“Vive con vosotros y está con vosotros” (Jn 14, 17). Estas palabras de Jesús referidas al Espíritu Santo nos iluminan al comenzar nuestra oración. Después de la fiesta de Pentecostés celebrada este domingo, hemos de ser más conscientes de la presencia del Espíritu, que habita en la Iglesia y en nuestras almas como en un templo. Nos encomendamos a Él en este día para que nos enseñe a orar, para que derrame sus dones en nuestros corazones según nuestra fe: “Reparte tus siete dones según la fe de tus siervos” (secuencia de Pentecostés).
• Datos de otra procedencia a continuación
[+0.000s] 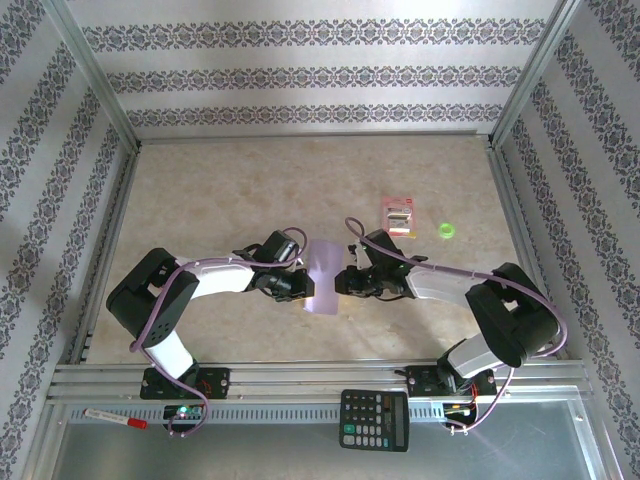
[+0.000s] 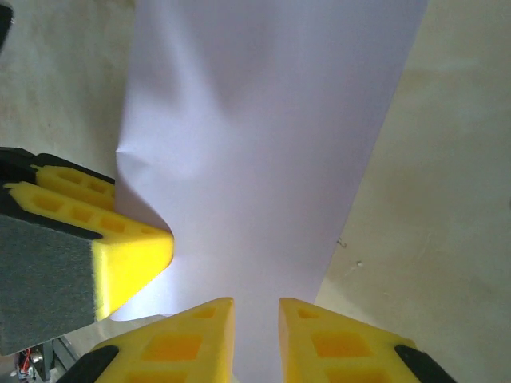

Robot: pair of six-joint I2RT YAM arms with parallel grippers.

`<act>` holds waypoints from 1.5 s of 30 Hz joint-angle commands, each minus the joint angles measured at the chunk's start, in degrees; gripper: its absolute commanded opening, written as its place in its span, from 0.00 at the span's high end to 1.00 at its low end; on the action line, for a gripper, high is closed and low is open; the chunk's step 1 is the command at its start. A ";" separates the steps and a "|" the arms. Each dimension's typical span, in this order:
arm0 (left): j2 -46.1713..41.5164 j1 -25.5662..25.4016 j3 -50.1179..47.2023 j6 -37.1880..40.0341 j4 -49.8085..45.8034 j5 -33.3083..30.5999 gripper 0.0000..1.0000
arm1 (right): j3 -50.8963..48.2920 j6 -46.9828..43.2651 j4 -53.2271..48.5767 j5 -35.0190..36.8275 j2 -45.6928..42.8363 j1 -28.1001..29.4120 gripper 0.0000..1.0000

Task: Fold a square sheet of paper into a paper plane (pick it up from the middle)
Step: First fold in half a square sheet of paper at the center of the table.

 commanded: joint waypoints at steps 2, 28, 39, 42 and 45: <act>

Del tesoro de la Palabra de Dios en este día recogemos algunas perlas que aumenten nuestra fe. Nos presenta Jesús en el evangelio aquellas obras que hemos de hacer para dejar que la gracia del Espíritu Santo penetre profundamente en nosotros y nos transforme: la oración, el ayuno y la limosna.
“Ora a tu Padre”: Jesús nos invita a llamar Padre a Dios y nos ha dado su Espíritu que clama en nuestros corazones: ¡Abba, Padre! Este grito surge en lo escondido de nuestro corazón y nos alcanza la paz que buscamos en medio de las angustias del camino. En cualquier momento del día puedo sumergirme en mi interior y escuchar el gemido inefable del Espíritu Santo que mora dentro por la gracia impulsándome a ponerme en manos del Padre y a confiar. El P. Morales nos invita, para tender a la santidad, a “orientar hacia Dios Padre con amor y constancia todos nuestros sufrimientos, trabajos, alegrías, las acciones todas de la vida, por insignificantes que parezcan”.
Don de piedad: Podemos pedir en este día, de los siete dones del Espíritu Santo, el don de piedad que nos hace sentirnos hijos de Dios y tener un corazón de hermano para con los demás. Así lo explica el P. Morales:
“El Espíritu Santo, con su Don de Piedad, eleva incansable los corazones al Padre. Les hace sentir la suavidad inefable de la Paternidad divina. Gerardo, hermano de San Bernardo, está a punto de morir. Le dice: «Bernardo, ¡qué bueno es Dios con nosotros al ser nuestro Padre!» Cuando el Espíritu hacía pensar a Francisco de Asís que era hijo del Padre, le estallaba el corazón de alegría mientras repetía: «Tener un Padre en los cielos, ¡qué cosa tan gloriosa, tan santa, tan grande!»
A la vez, si nos sabemos hijos de Dios, no podemos dejar de ver a los que nos rodean como hermanos. El don de piedad nos mueve a la caridad: “Hijo de Dios por adopción, el amor filial florece en afecto fraternal hacia todas las almas cuyo Padre es el mismo Dios” (P. Morales). Tanto el evangelio como la primera lectura de este día nos invitan a ser generosos con los demás, sin que nuestra mano izquierda sepa lo que hace nuestra derecha, pues todo lo hemos recibido de Dios: Él nos da para que podamos dar; cuanto mayor sea nuestra generosidad, mayor será la de Dios con nosotros: “El que proporciona semilla para sembrar y pan para comer os proporcionará y aumentará la semilla, y multiplicará la cosecha de vuestra caridad.” Y es que Dios no se deja ganar en generosidad. Hagamos la prueba. Cuanto más demos (amor, tiempo, limosna…) más recibiremos para seguir dando, pues Dios ama al que da con alegría.
Santa María del Cenáculo: alcánzanos el Espíritu Santo, Luz, Fuerza, Amor.